I’m 28, 5’10", and currently weigh 315 pounds. I weighed 298 pounds a month ago, but I quit smoking, which contributed significantly to my weight increase. I was just diagnosed with pre-diabetes, borderline high cholesterol, and prehypertension. So I concluded that it was time for a change. I’ve been to the gym three times this week and participated in a fitness class on the fourth. I’ve been quite uncomfortable all week, yet I still get up and go to work every day, where I am on my feet for 8 hours. When I weighed myself this morning (day 5), I had gained a little weight, but my blood pressure was within acceptable limits yesterday.
So, I understand that being more active helps, but why the rapid weight gain? Is this just water retention? Will I start losing weight at any point? I’d appreciate the advice. My current plan is to go to the gym six days a week (two intensive workouts and four days with a one-mile minimum on the treadmill).

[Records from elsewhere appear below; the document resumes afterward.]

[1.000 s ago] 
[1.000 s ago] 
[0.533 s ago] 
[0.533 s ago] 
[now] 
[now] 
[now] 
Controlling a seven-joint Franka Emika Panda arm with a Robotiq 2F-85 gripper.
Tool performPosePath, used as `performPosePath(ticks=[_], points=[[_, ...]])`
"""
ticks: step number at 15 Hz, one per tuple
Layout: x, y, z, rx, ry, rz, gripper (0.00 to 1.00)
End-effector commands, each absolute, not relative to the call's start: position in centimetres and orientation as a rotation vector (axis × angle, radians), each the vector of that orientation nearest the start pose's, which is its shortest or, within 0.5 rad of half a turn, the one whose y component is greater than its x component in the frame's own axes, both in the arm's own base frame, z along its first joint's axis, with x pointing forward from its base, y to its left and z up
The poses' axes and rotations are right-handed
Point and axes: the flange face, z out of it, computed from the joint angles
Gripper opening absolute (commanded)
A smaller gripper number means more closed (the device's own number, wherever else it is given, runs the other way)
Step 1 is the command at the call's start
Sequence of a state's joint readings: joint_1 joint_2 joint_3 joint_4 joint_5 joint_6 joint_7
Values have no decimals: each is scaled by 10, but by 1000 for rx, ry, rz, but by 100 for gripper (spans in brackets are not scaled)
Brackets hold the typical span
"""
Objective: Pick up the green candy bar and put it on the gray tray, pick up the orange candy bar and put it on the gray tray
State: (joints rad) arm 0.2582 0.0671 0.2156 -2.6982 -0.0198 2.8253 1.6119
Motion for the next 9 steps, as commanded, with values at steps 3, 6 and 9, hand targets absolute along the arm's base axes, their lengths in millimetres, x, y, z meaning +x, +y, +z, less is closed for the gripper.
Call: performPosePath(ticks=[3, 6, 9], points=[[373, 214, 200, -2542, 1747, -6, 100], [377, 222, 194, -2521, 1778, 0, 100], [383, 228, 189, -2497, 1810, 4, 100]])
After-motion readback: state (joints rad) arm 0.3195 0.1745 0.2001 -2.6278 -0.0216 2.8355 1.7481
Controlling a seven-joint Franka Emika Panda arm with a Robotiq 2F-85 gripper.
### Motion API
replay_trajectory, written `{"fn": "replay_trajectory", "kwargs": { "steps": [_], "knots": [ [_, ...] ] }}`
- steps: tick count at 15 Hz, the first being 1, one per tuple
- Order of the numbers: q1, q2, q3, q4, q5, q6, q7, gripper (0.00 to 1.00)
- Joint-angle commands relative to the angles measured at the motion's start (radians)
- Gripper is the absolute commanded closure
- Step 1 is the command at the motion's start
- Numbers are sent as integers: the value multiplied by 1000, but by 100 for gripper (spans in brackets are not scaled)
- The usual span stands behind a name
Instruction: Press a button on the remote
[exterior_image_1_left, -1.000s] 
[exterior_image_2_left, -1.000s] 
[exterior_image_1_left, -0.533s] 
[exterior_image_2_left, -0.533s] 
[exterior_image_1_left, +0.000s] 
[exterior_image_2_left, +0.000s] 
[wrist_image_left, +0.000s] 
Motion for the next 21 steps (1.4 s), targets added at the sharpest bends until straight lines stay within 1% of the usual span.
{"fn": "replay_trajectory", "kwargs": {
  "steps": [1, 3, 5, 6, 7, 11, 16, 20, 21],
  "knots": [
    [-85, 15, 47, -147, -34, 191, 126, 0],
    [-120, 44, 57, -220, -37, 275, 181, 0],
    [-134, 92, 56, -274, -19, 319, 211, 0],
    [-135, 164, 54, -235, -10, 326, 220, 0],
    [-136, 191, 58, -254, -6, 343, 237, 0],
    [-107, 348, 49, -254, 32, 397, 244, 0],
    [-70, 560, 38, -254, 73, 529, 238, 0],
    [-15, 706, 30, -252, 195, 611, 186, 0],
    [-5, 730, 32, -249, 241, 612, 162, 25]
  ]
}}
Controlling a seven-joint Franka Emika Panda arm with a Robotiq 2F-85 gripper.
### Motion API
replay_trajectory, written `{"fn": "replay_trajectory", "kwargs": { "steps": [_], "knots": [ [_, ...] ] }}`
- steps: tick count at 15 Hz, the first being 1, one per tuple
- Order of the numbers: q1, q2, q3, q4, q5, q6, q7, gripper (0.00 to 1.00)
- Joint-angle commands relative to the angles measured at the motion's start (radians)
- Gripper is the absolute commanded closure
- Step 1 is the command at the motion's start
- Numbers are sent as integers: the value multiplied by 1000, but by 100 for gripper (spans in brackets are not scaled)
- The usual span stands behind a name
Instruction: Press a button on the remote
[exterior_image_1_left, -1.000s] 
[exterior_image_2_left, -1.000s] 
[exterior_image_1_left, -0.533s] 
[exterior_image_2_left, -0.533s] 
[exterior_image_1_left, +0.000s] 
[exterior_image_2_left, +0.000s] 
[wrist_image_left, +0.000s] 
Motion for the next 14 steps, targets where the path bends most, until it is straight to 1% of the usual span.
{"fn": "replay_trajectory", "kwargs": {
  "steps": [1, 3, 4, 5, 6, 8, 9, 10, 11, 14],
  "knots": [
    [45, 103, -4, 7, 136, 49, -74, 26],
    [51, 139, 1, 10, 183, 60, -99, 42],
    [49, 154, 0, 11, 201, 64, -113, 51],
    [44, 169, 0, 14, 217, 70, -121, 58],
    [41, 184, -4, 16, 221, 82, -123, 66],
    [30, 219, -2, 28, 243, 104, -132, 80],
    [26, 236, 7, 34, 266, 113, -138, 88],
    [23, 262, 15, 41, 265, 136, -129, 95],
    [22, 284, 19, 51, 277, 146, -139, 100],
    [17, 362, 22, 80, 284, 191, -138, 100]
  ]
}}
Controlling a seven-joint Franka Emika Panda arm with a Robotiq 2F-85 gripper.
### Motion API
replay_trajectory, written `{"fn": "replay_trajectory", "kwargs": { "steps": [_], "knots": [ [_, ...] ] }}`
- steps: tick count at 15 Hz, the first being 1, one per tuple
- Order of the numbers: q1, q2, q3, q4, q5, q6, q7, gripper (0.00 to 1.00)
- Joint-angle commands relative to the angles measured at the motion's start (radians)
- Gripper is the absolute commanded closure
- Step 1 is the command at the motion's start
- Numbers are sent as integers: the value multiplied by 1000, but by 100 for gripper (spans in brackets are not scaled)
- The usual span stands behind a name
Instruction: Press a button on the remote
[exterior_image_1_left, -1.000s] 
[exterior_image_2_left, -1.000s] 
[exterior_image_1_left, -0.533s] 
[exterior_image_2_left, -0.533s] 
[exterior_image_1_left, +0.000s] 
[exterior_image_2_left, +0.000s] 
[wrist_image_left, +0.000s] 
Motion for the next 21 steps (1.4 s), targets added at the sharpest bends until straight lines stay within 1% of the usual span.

Exercise is always beneficial, but if you continue to consume more calories than you burn, you will not lose weight and may continue to gain.
Have you planned any dietary changes? This will have a greater impact on weight loss than working exercise.
Exercise produces inflammation, muscle breakdown, and water retention. It is typical to gain weight after starting exercising for this reason. Ensure you’re in a calorie deficit and be patient; the effects will come if you’re consuming fewer calories than you burn.
Hey, it’s fantastic that you’re starting to go to the gym; exercise is extremely beneficial to your heart and should be made a habit, but it’s not particularly effective for weight loss. Weight loss is 80% due to your diet. You actually need to track calories and understand how much you’re putting into your body vs how much you’re expending.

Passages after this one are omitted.